** Recorded data **

=-=-=

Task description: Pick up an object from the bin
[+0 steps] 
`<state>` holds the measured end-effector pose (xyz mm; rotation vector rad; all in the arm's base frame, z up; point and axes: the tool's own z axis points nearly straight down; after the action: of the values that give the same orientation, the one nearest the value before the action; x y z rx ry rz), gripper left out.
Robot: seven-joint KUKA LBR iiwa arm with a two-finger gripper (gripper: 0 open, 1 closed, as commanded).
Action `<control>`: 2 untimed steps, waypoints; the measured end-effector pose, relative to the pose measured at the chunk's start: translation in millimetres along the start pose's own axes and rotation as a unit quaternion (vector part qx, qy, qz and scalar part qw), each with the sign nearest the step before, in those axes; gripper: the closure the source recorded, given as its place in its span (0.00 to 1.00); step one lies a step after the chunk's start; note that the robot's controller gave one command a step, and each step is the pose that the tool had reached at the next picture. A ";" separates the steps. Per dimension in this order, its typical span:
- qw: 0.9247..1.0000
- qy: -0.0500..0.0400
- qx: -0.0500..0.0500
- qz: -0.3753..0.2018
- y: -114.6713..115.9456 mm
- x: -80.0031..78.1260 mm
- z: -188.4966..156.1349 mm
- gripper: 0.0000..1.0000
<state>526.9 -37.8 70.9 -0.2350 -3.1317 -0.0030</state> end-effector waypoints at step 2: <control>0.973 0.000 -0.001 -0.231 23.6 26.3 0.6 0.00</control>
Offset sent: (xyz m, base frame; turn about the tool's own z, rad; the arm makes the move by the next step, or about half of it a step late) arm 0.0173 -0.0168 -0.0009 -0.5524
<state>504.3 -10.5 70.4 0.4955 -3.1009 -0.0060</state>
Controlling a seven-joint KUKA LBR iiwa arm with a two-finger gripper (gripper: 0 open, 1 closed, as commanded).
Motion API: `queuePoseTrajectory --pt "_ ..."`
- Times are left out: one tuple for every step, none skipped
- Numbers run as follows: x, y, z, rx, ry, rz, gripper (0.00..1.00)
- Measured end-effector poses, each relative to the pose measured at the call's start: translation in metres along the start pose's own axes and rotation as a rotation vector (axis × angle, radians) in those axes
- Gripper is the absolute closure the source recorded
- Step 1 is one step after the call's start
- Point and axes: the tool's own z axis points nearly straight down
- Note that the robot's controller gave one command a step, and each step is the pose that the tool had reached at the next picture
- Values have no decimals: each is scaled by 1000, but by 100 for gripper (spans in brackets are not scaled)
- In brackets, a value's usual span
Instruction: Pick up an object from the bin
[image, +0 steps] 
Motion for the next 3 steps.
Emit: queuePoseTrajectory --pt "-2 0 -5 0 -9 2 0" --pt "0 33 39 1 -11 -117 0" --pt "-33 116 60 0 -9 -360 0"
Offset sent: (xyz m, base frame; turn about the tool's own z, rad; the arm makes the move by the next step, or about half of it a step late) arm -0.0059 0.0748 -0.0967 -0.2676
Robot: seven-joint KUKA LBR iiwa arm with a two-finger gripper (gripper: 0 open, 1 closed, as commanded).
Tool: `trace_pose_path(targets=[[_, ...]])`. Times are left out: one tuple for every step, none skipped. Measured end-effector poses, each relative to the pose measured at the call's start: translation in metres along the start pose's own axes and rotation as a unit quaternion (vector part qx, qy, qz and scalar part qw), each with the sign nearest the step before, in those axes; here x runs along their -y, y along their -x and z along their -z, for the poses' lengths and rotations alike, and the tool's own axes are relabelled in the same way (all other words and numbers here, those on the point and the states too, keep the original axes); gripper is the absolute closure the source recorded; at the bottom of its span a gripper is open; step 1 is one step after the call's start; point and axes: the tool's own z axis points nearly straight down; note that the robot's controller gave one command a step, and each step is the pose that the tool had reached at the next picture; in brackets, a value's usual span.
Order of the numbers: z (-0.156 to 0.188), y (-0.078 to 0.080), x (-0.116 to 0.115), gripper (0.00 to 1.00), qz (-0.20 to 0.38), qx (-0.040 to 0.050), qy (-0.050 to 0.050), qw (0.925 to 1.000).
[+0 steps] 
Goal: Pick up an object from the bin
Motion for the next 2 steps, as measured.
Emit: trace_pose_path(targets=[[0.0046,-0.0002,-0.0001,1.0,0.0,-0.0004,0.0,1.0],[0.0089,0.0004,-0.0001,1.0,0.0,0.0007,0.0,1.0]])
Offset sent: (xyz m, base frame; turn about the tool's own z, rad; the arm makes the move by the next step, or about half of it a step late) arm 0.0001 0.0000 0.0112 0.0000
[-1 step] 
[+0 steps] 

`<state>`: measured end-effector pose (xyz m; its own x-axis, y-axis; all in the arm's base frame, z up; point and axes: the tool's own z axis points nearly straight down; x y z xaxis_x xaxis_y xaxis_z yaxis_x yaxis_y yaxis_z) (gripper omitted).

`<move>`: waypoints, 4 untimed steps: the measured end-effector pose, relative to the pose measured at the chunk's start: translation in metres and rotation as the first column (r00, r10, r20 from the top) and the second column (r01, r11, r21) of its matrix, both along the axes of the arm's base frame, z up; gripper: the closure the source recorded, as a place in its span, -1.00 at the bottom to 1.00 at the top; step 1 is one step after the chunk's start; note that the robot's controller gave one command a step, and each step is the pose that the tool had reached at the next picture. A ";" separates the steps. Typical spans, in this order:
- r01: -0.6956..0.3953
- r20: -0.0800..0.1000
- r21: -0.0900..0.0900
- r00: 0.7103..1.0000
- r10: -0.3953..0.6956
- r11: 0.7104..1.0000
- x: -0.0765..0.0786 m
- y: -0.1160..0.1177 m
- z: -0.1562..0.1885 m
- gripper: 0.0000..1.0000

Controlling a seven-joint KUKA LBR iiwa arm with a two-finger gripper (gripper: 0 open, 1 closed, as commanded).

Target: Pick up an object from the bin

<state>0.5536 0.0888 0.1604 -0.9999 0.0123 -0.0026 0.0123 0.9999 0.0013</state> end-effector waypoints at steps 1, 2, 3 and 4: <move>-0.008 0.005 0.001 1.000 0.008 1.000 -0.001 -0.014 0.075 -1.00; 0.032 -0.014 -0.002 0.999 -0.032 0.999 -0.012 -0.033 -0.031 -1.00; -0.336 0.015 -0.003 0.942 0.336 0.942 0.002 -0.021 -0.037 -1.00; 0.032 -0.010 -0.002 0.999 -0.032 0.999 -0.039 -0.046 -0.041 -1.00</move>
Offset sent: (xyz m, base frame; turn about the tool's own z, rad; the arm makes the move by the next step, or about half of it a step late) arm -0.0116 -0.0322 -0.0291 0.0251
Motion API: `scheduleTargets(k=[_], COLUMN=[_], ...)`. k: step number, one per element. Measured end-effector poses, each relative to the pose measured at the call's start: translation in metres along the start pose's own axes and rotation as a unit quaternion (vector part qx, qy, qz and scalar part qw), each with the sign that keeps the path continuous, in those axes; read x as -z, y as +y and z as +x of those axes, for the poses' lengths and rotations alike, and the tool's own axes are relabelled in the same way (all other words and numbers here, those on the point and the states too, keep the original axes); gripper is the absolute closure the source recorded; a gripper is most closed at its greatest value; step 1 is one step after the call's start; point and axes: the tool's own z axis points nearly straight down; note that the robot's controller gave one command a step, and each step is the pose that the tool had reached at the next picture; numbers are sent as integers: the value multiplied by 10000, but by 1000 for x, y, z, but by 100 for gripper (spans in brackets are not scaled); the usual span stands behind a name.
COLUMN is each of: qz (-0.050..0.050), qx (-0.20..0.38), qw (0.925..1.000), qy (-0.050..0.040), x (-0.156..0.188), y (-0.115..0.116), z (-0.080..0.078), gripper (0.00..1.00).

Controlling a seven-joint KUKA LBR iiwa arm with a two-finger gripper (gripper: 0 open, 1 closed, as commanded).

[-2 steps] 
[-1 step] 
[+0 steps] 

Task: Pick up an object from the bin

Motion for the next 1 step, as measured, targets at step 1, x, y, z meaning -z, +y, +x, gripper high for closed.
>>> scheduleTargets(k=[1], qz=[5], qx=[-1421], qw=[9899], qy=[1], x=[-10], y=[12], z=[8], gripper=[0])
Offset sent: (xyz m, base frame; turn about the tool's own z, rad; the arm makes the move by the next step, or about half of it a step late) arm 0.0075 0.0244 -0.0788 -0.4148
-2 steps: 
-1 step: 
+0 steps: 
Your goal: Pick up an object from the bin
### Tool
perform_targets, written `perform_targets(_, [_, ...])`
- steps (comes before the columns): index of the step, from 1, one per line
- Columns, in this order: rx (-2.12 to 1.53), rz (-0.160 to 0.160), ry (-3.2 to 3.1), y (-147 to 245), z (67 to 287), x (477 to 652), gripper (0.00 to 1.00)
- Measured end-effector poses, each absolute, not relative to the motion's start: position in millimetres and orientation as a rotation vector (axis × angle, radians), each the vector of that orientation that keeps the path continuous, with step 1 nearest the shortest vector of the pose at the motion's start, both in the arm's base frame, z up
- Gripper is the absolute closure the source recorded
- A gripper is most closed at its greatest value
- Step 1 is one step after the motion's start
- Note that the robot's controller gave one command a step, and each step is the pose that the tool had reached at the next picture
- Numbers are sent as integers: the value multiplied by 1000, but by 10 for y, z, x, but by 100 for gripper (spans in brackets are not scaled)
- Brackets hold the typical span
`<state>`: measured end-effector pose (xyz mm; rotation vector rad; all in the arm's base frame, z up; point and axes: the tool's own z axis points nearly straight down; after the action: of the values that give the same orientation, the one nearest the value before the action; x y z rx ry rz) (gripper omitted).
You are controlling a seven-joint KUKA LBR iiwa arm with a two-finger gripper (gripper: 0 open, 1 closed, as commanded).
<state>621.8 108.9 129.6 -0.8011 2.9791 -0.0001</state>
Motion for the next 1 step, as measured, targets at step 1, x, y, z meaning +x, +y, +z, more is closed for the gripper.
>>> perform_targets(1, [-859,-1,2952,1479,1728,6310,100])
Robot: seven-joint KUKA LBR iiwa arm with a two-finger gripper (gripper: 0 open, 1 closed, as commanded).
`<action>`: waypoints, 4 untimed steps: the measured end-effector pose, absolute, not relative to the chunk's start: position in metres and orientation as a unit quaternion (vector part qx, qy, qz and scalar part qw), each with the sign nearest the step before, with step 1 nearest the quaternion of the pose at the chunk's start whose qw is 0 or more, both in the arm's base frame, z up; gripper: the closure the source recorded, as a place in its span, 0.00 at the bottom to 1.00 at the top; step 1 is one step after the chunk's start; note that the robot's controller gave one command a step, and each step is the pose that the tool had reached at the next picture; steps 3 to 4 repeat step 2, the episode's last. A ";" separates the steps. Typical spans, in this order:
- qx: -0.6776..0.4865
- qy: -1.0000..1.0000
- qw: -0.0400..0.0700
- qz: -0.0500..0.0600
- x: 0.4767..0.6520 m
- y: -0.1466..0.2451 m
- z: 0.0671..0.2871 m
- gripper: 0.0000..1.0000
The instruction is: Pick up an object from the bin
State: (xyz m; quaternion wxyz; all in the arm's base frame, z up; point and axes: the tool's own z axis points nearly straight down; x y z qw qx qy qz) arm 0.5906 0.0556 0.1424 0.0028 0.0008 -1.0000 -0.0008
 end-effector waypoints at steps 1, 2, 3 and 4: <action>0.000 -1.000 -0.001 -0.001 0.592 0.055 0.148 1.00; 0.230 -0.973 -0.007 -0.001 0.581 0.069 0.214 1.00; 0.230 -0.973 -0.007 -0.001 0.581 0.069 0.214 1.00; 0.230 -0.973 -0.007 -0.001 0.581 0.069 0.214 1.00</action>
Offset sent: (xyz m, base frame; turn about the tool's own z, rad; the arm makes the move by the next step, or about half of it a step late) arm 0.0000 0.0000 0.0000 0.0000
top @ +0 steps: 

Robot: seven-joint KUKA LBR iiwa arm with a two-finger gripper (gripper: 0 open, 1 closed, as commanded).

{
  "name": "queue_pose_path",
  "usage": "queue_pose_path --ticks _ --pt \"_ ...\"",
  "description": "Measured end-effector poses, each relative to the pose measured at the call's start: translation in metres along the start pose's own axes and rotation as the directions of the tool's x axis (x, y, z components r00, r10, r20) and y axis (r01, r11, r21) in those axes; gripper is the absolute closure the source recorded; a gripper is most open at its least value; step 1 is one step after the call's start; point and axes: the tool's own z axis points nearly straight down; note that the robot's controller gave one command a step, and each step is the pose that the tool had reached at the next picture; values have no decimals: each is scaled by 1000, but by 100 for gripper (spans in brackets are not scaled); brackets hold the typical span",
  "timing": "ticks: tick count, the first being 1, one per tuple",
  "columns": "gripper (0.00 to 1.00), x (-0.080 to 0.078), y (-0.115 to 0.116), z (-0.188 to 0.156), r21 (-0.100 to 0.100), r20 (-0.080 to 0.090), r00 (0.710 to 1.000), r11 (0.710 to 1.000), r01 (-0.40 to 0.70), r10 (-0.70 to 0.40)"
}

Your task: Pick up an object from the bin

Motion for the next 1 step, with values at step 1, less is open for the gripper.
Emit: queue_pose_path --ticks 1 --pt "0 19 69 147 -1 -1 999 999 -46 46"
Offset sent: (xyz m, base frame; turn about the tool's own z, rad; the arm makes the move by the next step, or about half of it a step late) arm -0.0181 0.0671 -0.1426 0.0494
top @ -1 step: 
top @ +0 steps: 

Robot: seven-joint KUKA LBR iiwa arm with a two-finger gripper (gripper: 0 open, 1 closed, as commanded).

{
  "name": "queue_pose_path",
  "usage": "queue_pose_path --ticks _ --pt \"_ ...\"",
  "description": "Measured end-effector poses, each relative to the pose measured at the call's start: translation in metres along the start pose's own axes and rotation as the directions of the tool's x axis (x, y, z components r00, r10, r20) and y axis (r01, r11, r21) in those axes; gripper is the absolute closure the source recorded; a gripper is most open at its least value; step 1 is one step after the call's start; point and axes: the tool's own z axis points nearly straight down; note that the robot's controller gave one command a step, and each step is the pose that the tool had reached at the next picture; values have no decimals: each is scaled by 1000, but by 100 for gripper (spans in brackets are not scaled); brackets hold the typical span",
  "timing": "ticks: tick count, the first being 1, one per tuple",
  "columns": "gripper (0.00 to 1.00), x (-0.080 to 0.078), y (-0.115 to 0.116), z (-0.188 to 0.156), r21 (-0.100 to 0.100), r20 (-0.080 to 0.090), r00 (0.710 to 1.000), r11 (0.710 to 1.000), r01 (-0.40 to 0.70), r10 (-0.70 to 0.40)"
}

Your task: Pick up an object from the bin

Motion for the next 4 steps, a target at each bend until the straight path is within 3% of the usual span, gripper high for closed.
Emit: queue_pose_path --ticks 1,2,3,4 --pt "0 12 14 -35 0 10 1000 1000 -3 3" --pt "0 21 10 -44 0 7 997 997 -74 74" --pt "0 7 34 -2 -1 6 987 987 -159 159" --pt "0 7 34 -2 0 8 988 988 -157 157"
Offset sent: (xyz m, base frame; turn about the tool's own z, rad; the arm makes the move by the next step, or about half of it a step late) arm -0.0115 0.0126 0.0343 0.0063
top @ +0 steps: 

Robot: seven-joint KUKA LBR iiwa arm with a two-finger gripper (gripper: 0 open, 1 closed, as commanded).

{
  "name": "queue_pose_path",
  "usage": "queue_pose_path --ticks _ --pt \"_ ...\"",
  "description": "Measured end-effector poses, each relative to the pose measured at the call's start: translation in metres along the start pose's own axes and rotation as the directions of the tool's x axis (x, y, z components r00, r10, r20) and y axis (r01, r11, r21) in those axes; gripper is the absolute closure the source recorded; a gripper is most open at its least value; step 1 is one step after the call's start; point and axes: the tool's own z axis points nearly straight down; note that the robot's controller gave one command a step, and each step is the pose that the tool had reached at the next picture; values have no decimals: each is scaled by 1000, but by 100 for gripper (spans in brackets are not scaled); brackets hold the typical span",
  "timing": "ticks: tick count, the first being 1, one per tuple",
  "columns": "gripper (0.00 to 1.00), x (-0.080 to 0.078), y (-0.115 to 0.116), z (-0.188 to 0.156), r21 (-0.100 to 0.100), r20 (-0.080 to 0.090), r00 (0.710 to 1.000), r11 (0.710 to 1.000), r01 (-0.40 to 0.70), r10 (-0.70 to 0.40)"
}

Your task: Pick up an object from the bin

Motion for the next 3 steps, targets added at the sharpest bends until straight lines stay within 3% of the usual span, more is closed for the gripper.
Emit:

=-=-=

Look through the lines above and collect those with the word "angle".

- Measured end-effector poses, each relative to the pose measured at the call's start: translation in metres along the start pose's own axes and rotation as a rotation vector (axis × angle, radians) in those axes
- Measured end-effector poses, each absolute, not relative to the motion's start: position in millimetres and orientation as a rotation vector (axis × angle, radians), each the vector of that orientation that keeps the path continuous, with step 1 nearest the shortest vector of the pose at the motion's start, both in the arm's base frame, z up

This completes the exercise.